## Data supplied
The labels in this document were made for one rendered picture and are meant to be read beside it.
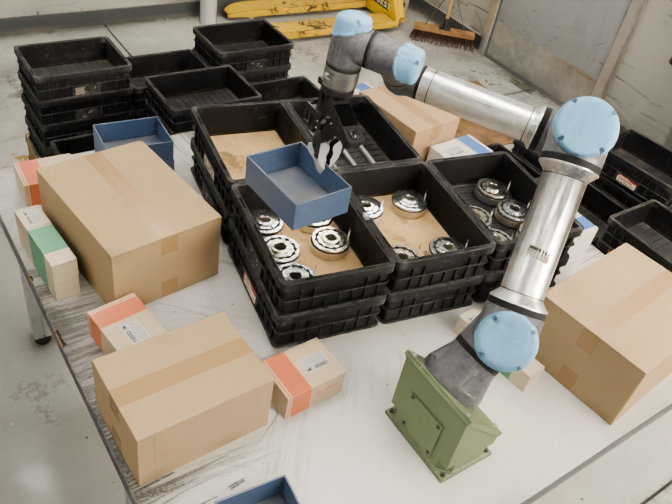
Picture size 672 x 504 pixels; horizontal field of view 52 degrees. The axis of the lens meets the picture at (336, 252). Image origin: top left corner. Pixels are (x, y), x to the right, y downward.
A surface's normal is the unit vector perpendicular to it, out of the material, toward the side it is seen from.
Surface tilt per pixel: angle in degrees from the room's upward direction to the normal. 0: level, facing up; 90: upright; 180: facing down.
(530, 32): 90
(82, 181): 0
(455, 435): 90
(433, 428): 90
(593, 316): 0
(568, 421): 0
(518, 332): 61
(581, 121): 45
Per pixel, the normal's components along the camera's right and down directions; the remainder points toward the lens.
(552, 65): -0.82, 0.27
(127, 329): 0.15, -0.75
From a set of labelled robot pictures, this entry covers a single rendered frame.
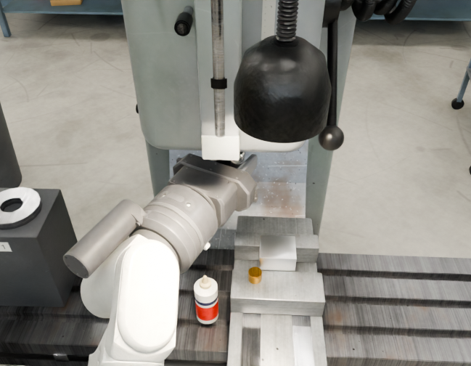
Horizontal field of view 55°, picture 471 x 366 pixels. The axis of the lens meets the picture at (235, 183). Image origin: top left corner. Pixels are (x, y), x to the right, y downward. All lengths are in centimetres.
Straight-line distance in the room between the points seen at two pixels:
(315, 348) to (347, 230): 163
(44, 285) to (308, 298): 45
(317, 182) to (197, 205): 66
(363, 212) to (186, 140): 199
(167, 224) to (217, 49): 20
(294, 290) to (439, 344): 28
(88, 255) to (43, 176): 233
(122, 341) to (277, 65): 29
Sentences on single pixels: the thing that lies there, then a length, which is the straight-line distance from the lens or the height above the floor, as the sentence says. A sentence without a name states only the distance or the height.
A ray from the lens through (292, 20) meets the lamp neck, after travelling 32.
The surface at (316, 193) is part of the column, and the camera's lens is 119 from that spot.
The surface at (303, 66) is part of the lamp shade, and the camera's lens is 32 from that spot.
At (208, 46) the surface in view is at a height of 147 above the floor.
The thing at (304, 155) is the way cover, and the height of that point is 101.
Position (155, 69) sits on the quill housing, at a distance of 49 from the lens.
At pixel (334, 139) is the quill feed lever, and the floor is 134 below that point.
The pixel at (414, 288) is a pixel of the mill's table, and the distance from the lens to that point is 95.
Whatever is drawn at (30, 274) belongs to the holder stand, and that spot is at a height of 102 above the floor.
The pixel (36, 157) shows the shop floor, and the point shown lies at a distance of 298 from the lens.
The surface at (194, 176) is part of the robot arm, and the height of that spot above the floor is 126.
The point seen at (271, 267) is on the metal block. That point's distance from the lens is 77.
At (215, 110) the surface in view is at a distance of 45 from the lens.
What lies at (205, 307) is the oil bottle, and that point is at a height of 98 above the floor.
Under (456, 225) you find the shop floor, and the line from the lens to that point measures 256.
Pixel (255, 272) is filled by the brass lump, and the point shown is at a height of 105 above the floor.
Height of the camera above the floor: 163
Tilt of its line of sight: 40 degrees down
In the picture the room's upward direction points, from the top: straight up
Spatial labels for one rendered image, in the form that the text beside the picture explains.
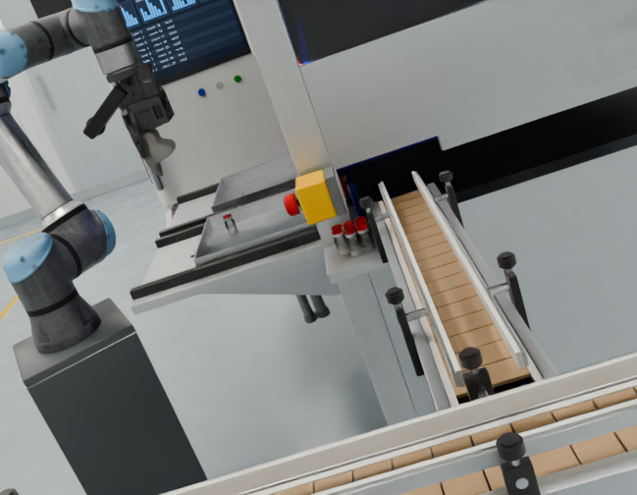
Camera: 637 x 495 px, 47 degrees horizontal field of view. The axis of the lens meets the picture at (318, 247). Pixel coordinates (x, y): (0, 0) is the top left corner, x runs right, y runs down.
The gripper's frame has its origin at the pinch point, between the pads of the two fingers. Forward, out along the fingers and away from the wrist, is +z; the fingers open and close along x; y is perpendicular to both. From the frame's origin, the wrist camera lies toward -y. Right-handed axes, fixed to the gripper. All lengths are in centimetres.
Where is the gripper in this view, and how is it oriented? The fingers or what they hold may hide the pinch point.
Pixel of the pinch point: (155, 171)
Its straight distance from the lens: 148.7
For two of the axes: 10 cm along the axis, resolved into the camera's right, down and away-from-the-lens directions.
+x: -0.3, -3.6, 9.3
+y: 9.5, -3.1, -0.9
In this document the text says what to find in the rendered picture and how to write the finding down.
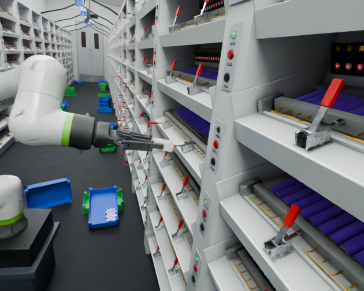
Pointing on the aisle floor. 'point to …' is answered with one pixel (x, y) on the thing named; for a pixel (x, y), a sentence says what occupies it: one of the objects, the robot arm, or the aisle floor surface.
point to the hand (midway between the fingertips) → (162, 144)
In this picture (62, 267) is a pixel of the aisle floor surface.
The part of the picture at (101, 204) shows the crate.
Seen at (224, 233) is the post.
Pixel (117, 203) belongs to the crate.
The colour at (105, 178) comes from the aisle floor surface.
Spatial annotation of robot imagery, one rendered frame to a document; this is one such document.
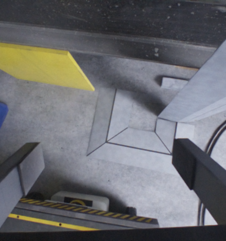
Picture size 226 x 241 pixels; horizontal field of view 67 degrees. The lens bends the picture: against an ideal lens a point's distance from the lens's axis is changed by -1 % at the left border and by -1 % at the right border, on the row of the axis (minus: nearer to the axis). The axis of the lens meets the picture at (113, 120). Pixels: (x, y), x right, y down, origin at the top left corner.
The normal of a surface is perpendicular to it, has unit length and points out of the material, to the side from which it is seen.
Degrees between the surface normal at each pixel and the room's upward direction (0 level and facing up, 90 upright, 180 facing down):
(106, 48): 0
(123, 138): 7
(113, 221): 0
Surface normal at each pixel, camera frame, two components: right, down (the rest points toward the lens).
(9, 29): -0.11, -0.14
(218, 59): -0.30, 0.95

---

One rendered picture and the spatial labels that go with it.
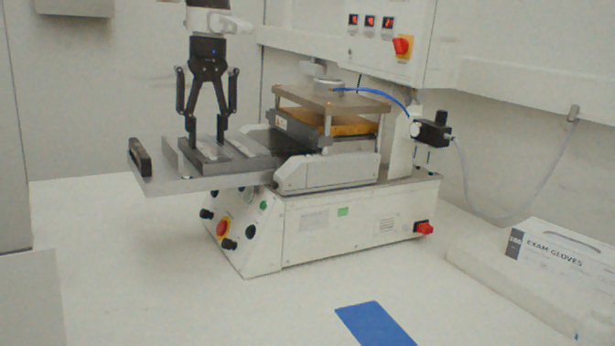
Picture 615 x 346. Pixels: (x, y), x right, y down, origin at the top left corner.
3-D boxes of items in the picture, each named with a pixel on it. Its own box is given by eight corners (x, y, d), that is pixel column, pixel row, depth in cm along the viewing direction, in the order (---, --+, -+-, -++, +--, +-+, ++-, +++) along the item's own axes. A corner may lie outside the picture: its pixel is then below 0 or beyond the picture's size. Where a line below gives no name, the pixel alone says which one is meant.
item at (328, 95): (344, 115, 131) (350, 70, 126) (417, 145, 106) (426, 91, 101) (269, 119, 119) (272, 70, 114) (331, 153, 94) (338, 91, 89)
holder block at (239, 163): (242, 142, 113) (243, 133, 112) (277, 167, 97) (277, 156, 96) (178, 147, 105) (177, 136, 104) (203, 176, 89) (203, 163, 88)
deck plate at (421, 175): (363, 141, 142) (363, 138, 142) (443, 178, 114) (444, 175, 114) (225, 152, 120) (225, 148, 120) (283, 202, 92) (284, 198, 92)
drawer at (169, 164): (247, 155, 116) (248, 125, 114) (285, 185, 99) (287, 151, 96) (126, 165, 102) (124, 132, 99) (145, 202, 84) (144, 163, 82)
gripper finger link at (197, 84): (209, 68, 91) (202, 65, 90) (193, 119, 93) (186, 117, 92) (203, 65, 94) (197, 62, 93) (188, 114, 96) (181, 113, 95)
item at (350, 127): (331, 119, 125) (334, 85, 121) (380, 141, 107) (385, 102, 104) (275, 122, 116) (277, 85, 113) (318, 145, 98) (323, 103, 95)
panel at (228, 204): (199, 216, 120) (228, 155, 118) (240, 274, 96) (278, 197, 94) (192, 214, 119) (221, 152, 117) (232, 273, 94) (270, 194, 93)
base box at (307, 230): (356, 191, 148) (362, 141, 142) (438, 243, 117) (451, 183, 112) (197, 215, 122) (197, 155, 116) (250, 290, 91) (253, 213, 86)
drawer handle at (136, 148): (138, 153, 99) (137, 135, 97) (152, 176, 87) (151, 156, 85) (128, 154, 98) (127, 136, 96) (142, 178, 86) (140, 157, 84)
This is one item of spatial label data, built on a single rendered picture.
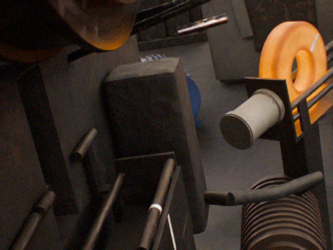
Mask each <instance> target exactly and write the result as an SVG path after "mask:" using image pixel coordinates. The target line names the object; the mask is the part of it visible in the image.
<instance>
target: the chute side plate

* * *

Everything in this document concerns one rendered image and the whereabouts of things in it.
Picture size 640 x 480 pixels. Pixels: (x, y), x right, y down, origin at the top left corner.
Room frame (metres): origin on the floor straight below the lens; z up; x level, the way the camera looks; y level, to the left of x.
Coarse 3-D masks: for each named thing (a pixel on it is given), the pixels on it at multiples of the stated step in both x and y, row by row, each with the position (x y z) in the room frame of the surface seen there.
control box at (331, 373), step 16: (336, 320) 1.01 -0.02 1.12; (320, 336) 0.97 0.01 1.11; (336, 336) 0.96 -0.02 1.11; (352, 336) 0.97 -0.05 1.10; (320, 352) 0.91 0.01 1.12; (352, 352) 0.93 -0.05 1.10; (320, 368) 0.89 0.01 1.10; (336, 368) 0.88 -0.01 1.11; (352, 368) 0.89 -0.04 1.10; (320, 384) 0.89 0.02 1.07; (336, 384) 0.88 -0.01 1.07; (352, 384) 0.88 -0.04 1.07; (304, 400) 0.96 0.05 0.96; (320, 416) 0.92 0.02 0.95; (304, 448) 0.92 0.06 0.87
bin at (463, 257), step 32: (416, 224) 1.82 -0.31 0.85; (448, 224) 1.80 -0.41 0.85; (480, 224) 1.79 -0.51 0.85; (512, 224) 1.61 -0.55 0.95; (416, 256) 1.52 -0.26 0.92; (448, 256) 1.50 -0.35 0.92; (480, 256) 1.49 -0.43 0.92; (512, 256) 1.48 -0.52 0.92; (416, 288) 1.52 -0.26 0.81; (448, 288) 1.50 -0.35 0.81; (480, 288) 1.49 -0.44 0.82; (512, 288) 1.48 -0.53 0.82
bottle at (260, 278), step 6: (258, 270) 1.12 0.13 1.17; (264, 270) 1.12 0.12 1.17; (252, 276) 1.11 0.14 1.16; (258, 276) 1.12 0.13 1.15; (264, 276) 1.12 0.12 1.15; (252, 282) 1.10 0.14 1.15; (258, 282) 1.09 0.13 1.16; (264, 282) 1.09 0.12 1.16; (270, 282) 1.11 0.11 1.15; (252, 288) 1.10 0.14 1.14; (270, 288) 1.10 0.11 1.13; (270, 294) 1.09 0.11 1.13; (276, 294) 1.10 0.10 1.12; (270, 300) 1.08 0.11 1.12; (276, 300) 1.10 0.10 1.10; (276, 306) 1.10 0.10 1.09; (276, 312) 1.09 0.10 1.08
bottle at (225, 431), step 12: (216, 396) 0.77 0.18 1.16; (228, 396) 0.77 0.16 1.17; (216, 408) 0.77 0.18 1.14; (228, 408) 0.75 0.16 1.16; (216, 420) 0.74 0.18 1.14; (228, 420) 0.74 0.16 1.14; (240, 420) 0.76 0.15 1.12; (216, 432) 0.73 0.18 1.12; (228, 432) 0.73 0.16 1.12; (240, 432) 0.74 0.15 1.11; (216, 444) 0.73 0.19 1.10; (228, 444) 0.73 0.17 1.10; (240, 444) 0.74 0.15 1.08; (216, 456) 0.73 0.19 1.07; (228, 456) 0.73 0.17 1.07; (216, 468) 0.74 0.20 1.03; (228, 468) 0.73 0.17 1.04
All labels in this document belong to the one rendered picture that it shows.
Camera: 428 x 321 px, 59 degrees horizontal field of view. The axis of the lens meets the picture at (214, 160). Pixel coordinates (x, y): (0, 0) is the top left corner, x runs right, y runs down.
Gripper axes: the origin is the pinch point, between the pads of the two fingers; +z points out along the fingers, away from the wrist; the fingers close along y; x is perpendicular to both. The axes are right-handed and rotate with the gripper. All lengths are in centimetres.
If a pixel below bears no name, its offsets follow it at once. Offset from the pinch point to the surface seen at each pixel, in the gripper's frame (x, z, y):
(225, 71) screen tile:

## What to do
Your response should contain each line of the listing in which the word "sentence" occurs.

## Solution below
Sentences on single pixels: the thing that lies there, then a length, which is the straight-line distance from the lens or the height above the floor, as the sentence says. A sentence without a name states only the distance or the height.
Pointing on the aisle floor. 'point to …' is answered with one pixel (x, y) on the thing named; for a pixel (x, y), a sentence says what occupies it: one of the objects, the robot arm, or the aisle floor surface.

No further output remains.